NDP’s insurance play lauded
Toronto Star, Reader’s Letters
Mar 7, 2013
Horwath’s insurance ultimatum, March 2
Hooray for Andrea Horwath, I hope she sticks to her guns. I was told by an insurance representative that Ontarians pay the highest auto insurance premiums in North America.
The insurance industry’s standard knee jerk response is to suggest that Ontarians are more fraudulent than drivers in any other jurisdiction. To which I say prove it. Let’s see the stats. Not just the $1.6 billion throw away figure that the Insurance Bureau of Canada uses when they are accusing Ontario motorists of being fraudsters. Let’s see the number of accidents, the dollar cost of those accidents, per numbers of vehicles, per mile driven, under similar conditions as drivers in Ontario face especially in winter in comparison to other jurisdictions including those with public insurance.
Then they can include average premiums paid, and average payout per accident before they start throwing around loaded words like fraud.
Mr. Kee holding Alberta up as an example is specious at best. More vehicles travel across the GTA in a day than probably exist in all of Alberta. Mr. Kee is right about one thing: the system is broken and the fix is public auto insurance, which is at least a third cheaper in every province where it exists than it is in Ontario.

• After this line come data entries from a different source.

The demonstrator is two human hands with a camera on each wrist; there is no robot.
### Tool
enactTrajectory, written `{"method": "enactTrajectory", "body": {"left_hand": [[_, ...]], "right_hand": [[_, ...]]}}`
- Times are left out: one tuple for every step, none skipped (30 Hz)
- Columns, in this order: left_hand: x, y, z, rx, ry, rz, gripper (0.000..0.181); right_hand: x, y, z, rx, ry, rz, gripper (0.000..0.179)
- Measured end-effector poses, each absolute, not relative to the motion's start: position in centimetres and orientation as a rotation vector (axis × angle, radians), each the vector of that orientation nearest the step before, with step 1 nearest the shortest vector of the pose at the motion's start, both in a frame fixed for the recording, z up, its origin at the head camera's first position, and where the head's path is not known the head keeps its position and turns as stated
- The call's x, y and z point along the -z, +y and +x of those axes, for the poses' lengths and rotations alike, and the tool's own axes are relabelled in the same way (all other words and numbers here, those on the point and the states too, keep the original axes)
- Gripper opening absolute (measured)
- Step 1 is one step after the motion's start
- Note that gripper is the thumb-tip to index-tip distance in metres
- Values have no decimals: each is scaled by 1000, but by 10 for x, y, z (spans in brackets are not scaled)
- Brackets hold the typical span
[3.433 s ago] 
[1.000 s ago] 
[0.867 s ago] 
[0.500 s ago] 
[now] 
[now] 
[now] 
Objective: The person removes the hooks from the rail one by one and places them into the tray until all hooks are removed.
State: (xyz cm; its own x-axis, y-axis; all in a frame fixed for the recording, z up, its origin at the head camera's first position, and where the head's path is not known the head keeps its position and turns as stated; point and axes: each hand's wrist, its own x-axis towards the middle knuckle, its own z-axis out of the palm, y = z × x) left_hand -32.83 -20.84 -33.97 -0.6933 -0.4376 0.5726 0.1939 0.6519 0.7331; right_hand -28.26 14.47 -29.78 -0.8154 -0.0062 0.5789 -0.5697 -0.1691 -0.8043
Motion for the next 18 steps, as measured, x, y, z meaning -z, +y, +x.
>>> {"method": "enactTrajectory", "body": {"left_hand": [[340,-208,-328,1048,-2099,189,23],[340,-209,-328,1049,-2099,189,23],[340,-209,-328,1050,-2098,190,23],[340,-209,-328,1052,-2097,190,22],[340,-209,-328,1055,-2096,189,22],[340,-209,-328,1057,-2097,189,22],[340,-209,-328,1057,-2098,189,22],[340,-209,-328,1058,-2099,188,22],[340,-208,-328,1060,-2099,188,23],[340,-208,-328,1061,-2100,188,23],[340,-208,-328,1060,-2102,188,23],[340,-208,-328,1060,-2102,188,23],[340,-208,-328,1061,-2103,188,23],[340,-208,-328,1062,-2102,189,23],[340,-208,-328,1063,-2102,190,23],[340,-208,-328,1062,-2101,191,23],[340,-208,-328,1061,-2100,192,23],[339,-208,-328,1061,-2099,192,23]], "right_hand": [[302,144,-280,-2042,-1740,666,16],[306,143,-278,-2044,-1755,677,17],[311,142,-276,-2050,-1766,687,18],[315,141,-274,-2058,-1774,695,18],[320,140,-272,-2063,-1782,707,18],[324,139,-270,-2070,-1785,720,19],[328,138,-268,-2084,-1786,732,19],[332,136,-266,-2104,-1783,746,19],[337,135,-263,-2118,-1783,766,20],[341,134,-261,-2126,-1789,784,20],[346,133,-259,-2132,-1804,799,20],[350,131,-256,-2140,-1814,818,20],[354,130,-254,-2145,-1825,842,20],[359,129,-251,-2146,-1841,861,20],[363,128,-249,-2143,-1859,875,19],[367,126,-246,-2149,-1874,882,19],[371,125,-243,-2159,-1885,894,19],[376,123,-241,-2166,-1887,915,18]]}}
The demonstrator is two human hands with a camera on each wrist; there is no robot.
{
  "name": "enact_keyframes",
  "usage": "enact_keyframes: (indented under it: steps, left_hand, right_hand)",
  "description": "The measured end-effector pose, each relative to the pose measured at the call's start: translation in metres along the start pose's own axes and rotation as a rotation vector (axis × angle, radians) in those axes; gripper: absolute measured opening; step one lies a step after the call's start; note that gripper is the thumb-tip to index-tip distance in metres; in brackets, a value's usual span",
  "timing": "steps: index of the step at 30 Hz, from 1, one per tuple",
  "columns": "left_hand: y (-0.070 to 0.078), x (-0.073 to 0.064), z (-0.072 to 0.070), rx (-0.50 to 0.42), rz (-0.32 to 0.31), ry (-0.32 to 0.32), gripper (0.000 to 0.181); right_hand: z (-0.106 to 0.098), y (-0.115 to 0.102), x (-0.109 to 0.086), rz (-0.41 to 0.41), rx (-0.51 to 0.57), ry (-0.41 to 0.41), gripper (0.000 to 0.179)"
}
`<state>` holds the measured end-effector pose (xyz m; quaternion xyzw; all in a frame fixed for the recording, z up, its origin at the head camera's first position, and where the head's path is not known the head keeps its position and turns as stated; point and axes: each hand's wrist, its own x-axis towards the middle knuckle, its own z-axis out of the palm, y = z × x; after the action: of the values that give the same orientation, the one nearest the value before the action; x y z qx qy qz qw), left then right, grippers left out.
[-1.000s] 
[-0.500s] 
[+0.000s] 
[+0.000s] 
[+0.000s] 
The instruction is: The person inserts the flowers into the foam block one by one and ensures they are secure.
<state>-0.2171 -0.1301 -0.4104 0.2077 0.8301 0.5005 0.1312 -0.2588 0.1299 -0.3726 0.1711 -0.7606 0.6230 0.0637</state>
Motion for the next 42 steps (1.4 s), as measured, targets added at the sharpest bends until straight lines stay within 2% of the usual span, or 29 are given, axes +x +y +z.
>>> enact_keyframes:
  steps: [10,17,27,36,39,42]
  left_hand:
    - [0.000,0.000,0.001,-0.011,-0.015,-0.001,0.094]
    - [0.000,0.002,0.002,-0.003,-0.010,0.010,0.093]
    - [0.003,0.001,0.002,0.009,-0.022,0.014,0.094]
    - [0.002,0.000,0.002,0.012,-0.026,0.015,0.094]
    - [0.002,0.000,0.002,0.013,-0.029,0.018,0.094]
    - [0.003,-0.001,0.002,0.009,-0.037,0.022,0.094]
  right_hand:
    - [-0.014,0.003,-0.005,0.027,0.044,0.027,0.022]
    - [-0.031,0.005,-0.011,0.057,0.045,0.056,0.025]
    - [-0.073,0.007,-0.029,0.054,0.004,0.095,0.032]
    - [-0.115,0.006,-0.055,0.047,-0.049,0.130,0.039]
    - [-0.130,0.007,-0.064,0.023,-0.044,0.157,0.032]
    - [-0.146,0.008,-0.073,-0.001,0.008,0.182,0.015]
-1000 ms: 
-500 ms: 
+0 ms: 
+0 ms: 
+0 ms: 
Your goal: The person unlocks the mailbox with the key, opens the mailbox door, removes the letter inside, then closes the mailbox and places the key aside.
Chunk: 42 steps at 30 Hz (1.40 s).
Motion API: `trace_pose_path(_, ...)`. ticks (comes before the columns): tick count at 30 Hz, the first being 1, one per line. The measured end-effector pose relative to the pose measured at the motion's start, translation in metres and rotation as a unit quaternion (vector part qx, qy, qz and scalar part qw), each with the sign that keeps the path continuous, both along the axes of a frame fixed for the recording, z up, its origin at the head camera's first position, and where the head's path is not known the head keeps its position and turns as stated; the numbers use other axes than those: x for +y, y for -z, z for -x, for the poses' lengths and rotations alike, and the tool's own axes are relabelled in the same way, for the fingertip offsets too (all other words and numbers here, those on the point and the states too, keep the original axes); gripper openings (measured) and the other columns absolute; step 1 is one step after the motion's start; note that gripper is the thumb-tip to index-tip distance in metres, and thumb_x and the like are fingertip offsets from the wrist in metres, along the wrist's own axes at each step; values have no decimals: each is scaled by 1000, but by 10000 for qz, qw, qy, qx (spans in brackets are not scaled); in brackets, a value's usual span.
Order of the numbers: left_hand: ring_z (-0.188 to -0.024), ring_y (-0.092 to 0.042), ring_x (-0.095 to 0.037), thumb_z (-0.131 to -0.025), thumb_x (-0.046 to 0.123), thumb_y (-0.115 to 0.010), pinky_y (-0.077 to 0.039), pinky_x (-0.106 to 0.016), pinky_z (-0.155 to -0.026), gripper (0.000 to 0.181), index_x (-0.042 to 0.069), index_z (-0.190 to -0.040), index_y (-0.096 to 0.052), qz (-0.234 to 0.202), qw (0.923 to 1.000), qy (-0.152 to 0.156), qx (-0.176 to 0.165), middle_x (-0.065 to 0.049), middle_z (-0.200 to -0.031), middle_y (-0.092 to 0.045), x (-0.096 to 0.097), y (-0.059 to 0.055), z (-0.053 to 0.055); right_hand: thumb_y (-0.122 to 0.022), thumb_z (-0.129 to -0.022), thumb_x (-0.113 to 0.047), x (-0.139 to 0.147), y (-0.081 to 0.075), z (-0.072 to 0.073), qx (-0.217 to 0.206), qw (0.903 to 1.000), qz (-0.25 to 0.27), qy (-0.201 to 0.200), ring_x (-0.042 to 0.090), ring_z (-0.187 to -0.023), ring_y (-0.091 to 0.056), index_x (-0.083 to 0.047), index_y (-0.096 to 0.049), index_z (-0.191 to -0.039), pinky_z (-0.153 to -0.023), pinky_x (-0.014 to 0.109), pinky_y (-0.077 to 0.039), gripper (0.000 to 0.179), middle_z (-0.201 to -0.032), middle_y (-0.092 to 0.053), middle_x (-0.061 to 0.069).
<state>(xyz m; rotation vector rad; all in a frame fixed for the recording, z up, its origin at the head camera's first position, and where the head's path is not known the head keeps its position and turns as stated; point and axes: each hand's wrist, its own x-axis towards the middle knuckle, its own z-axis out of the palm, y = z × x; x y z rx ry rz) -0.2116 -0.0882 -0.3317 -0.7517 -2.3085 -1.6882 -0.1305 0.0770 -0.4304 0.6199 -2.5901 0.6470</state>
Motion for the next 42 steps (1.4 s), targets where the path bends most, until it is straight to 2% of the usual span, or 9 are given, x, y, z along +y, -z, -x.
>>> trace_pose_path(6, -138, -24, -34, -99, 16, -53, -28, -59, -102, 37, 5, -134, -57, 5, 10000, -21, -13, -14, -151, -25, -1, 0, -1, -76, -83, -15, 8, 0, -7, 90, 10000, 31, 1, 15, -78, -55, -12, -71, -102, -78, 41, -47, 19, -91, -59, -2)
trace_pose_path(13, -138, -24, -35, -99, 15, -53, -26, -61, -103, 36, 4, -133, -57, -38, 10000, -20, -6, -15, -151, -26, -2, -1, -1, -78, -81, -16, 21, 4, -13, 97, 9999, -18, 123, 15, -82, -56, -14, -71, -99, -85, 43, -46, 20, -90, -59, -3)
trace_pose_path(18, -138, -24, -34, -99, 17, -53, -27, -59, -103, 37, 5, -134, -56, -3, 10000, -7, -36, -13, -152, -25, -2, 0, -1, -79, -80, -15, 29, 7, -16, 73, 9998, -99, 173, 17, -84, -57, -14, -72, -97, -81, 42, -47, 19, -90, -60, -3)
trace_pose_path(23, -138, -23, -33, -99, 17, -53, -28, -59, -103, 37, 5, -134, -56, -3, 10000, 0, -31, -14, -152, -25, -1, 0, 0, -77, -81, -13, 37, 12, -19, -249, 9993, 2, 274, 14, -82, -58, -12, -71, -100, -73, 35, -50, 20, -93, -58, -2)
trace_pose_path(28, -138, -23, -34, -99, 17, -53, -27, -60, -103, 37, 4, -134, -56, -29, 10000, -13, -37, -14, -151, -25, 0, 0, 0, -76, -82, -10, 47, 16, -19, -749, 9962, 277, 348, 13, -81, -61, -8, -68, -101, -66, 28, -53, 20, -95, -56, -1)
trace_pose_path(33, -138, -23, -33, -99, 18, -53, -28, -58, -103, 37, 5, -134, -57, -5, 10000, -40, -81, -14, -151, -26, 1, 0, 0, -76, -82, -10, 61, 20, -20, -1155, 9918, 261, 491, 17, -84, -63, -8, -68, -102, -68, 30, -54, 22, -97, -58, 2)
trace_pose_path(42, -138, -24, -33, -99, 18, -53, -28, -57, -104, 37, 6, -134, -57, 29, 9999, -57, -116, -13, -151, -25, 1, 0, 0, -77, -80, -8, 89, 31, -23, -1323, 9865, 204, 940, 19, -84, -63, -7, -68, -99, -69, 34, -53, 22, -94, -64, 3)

Of course as Tom Walkom reported some time ago in the Star the NAFTA agreement prohibits any new public auto insurance scheme because the framers of NAFTA were all rabid “free marketeers” (except as we’ve learned time and again the free market isn’t free).
Is it possible that no one knows this better than the auto insurance companies in Ontario? Could it be that they know they have a captive market and they know they can put it to us with impunity?
Mr. Kee even suggests that auto insurance in Ontario is a money loser ($1.04 in payouts for every $1 in premiums), to which I say horse hockey. If that’s the case shouldn’t there be a steady parade of insurers going bankrupt or getting out of the business? That’s hardly the case.
In fact recent years have seen most of Canada’s biggest banks getting in the game and those guys smell money like flies smell horse manure. Which is exactly what Mr. Kee is spreading.
Gord Miller, Trenton
Auto insurance executives’ statement that high insurance rates are a result of insurance fraud is as valid as saying that the deterioration of health care doesn’t matter because it only affects the sick or that inadequate senior pensions aren’t important because they only affect the elderly.
Since the inception of no-fault auto insurance in 1990, if the truth be known, most people involved in minor accidents don’t put in claims for the fear of rate hikes. The rate of claims is also minute to the overall rate of insured drivers. As well, it doesn’t take much more that a traffic violation to qualify as a high risk driver.
The statement by Steve Kee that claims in Ontario are much greater than Alberta is an insult to Ontario drivers. Auto insurance is so lucrative that even without no fault the insurance companies never threated to get out of the business and driver’s in the provinces with provincial plans haven’t taken action to terminate their plans.
Kudos to Horwath for taking action against the exorbitant insurance premiums. Hopefully she have a little more resolve then her NDP predecessors.
Ben Barone, Barrie
Andrea Horvath wants the premier to cut auto premiums in the budget by 15 per cent or prepare for an election. How does this make sense from a social justice perspective? How does it make sense to call a $92 million election over benefiting drivers?
An across the board cut of insurance premiums is regressive, providing the biggest financial benefit to the owners of new luxury cars. There are lots of issues that the NDP could pull the plug on but this is not one of them. Save the $92 million and give it to those most in need.
Karen Somerville, Toronto
Are insurance rates set to fall? Dec. 17
This article by James Daw noted that the frequency and costs of claims has come down the tune of $1.6 billion. This is due to significant reductions in medical rehabilitative, housekeeping and attendant care benefits introduced in 2010.
Yet, insurers claim $1.6 billion in fraud and that “the system is broken.” This, of course is due to “nefarious” claimants, medical clinics and staged accidents.
The reality being all too frequently those who are injured in a motor vehicle accident have to fight to receive necessary medical care and benefits; as witnessed by the massive backlog of disputes and the costly need for mediation. I assume from the insurer accounting perspective, these claimants would fall into the fraud category.
It is interesting to note the Ontario Automobile Insurance Anti-Fraud Task Force report noted allowing the “industry greater discretion to reject claims for rehabilitation treatment, assessments and income replacement resulted in legitimate claimants experiencing increased uncertainty and delay with respect to the processing of their claims.”
It appears only the NDP is standing up for the people of Ontario rather than being a mouthpiece for the insurance industry. I didn’t think it possible, but Ms Horwath has converted this former Conservative voter into a New Democrat.